Adams, then twenty years old, chose this topic: “Is it lawful to resist the supreme magistrate if the republic cannot otherwise be preserved?” As Schiff reports, “Few others asked at the time—when George Washington was a child, Thomas Jefferson months old, and James Madison yet to be born—if resistance to a king might be justified” (p.33). Adams’ answer was a firm “Yes.” He argued that, while civil government was a blessing that protected individual citizens from the self-interest of others, when a leader’s actions imperil the rights of other citizens, “he overthrows the very design of government, and the people are discharged from all obedience” (ibid.). Three decades later, Adams would become a signer of the Declaration of Independence and one of the architects of the principles that made American democracy a model for other nations.
Today, as we prepare to celebrate the 250th anniversary of the United States of America in 2026, the principles that Adams and his colleagues debated are being challenged again, and we need to re-affirm the principles on which the nation was founded.
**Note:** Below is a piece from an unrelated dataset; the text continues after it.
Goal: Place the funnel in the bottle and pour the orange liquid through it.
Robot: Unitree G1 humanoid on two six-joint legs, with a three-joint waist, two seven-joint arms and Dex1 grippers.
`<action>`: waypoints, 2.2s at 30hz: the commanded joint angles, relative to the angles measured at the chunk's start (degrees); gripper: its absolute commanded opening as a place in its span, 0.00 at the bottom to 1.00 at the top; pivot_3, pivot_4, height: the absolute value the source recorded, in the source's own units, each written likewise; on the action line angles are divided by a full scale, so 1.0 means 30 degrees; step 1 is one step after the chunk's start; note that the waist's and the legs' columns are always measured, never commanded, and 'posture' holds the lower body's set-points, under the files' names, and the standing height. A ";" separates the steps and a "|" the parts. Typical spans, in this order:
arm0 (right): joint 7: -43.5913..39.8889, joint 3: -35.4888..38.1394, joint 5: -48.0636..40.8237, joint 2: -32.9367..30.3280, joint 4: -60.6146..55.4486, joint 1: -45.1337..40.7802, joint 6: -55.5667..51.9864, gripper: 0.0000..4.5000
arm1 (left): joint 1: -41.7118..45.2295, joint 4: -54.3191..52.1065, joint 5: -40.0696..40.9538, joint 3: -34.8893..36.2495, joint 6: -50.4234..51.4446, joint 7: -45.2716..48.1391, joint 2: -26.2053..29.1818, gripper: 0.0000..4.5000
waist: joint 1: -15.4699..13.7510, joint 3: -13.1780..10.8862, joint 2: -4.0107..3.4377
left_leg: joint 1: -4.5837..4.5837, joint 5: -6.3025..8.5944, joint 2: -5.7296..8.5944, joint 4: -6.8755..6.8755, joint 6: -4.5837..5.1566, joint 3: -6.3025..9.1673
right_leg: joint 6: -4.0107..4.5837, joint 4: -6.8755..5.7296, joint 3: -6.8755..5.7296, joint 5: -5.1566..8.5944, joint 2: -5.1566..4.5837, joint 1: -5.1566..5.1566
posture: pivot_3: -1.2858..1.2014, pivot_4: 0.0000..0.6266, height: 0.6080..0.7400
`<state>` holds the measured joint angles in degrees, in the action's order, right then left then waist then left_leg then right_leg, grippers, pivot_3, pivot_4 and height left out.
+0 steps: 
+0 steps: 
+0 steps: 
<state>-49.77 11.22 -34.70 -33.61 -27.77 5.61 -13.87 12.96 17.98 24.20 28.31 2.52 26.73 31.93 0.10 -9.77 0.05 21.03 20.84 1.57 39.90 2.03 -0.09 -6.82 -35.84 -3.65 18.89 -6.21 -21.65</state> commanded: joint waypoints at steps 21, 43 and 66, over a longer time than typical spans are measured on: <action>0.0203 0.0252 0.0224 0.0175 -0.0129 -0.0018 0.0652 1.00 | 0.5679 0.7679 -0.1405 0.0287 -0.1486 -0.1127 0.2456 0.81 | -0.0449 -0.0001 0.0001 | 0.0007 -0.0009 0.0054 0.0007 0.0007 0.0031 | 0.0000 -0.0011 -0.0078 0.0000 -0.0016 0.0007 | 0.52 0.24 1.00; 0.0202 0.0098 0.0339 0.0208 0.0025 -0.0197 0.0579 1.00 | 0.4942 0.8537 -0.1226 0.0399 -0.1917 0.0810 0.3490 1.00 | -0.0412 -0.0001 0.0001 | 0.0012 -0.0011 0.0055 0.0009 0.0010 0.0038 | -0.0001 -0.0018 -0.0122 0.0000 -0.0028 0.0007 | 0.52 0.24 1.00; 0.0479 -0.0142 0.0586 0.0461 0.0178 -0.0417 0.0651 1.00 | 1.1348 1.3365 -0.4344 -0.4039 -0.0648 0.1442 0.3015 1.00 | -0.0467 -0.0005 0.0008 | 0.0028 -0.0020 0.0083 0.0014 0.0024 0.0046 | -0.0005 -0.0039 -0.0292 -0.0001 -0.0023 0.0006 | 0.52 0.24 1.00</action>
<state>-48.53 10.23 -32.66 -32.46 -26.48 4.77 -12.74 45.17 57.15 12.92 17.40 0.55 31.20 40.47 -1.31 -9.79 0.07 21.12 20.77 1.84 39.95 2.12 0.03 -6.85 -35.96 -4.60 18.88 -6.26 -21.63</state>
What is the responsibility of a leader? How should citizens—individually and through their government representatives in Congress—respond when a leader dis-respects the principles that shaped and continue to guide the way we govern ourselves as a community? A year away from our 250th anniversary as a constitutional democracy, we need to re-affirm our understanding of and commitment to our constitutional democracy.